Longest Common Substring:

  • For example, the longest common substring of abcdaf and zbcdf is: “bcd”
  • Matrix of size m+1 and n+1 where m and n are the lengths of the two strings.
  • Anything with row 0 or column 0 is a zero.
  • Iterate by row then by column will work
  • For a new cell you are filling in the matrix, check if the two characters match. Say it’s the 3rd column and 2nd row, check if the 3rd character matches the 2nd character of the two strings respectively.
    • If they match: Do 1 + the value “diagonal up/left”
    • If they don’t match: The place a 0 there.
  • Iterate over everything to find the max value to find the max length. It is trivial to find the common substring based on the location of the max value in the matrix. Say the max value is found at row 4 and column 3 (ignoring the 0 index) and the length is 2. Then the longest substring is the 3rd/4th character in word1 and the 2nd/3rd character in word2.

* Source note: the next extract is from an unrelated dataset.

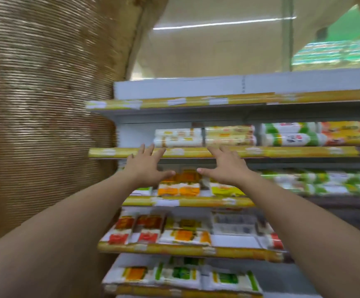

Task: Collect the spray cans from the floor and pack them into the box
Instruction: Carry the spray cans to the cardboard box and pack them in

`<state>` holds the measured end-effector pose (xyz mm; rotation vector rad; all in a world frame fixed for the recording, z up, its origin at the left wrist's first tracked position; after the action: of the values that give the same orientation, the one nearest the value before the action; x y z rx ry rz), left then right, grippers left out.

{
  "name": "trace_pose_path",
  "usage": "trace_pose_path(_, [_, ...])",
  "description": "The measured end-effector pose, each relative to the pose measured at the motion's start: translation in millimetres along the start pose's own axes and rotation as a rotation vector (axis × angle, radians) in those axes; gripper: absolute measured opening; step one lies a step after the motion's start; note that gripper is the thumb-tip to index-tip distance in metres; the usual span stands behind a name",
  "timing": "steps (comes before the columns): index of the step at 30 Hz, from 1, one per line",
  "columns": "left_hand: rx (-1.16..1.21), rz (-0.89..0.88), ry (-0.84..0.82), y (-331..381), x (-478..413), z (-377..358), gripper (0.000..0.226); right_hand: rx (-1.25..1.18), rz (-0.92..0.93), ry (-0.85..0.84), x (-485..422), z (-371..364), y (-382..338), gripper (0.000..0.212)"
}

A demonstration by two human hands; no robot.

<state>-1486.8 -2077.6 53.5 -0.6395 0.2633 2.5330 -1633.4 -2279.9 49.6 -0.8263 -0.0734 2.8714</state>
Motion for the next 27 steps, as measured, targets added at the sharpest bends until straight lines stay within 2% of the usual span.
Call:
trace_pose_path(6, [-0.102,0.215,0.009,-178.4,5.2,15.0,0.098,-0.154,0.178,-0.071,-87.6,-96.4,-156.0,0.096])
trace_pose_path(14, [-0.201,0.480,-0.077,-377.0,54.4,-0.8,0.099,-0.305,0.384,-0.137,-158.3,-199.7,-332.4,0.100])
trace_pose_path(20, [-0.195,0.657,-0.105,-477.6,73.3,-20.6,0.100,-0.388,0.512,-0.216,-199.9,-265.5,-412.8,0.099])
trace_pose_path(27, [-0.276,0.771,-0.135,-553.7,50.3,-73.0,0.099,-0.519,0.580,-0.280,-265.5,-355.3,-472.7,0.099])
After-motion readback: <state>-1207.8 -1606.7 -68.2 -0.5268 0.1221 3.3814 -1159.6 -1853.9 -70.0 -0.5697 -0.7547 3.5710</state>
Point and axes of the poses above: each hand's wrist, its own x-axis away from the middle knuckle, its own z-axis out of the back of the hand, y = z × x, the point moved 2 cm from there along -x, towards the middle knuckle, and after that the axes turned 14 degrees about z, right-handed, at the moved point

Saving intermediate results in dictionaries

19 of 83

Max Subarray Problem:

  • Array of integers. Find the maximum sum using a sequence of adjacent integers. For example [-2, 1, -3, 4, -1, 2, 1, -5, 4]
  • One solution:
    • Iterate through and combine negative or positive values: [-2, 1, -3, 4, -1, 3, -5, 4] (combined 2 and 1). This is probably optional, just seems simpler to figure out with them combined.
    • Start on the left and just iterate across and you’ll be done:
      • -2: Skip since it’s negative. Best so far: []
      • 1: Positive so we consider it. Best so far: [1]
      • -3: This brings the sum to -2 (1 + -3), therefore we skip this and everything to the left because it brings everything below 0. Best so far: []
      • 4: Positive so we consider it. Array so far: [4]
      • -1: This brings the sum to 3 (4+-1). Array so far: [4, -1]
      • 3: This is positive. It gives a sum of 6. Array so far: [4, -1, 3]
      • -5: This is negative. It gives the sum of 1. Array so far: [4, -1, 3, -5]
      • 4: This is positive, it gives the sum of 5. Array so far: [4, -1, 3, -5, 4]
      • End. The highest sum we had was 6. So we use the array [4, -1, 3]. We expand it back to the original values of [4, -1, 2, 1]
    • Running time O(n)
  • The course teaches a suboptimal solution that runs in O(nlogn) instead of the solution above that runs in O(n). This version is to essentially do exactly the same divide and conquer recursion as mergesort. The max subarray is:
    • Find which one is a higher sum: The left subarray or right subarray.
    • Take the one with a higher sum. Say it’s the left one. Keep expanding the left one by 1 at a time going into the right one. Find the max value with this approach.
    • This approach seems confusing, but should work as well.

Karatsuba Multiplication:

  • Multiplying large numbers together takes O(n^2) the classic way. This way runs in about O(n^1.6) time so quite a bit faster.
  • Implementation:
    • Input: Say 9876*5432
    • Split it into 4 variables a=98, b=76, c=54, d=32
    • Step 1) a*c=5,292
    • Step 2) b*d=2,432
    • Step 3) (a+b)(c+d)=14,964
    • Step 4) (3)-(2)-(1)=7,240
    • Step 5) 5,292*10^4 + 2,432 + 7,240*10^2 = 53,646,432
    • If you have larger numbers, just recursively call this formula when the multiplication of two large numbers is involved. For cases where it’s 1-2 digits use the normal multiplication method.

20 of 83

Master Method for Recursion:

  • Recursion is broken into two steps:
    • The recursive calls. We will call this a*T(n/b) where a is the number of recursive calls per recursive level and “b” is the size of each subproblem (i.e. 2 if it splits it into ½ for each subproblem).
    • Extra operations. We will call this f(n) (such as merging the results of the subproblems, or any processing before/after the recursion calls).
  • Time complexity
    • If the recursive calls is by far the highest cost operation then O(n^log_b(a)). This is when log_b(a) > f(n)
    • If extra operations is by far the highest cost operation then O(f(n)). This is when log_b(a) < f(n)
    • If they are both similar in cost then O(n^log_b(a)*log(n)). This is when log_b(a) = f(n)
  • Examples
    • Mergesort: a=b=2, c=1 ends up with nlog(n) which is right.
    • Karatsuba Multiplication a=3, b=2, c=1 ends up with n^1.6 which is right.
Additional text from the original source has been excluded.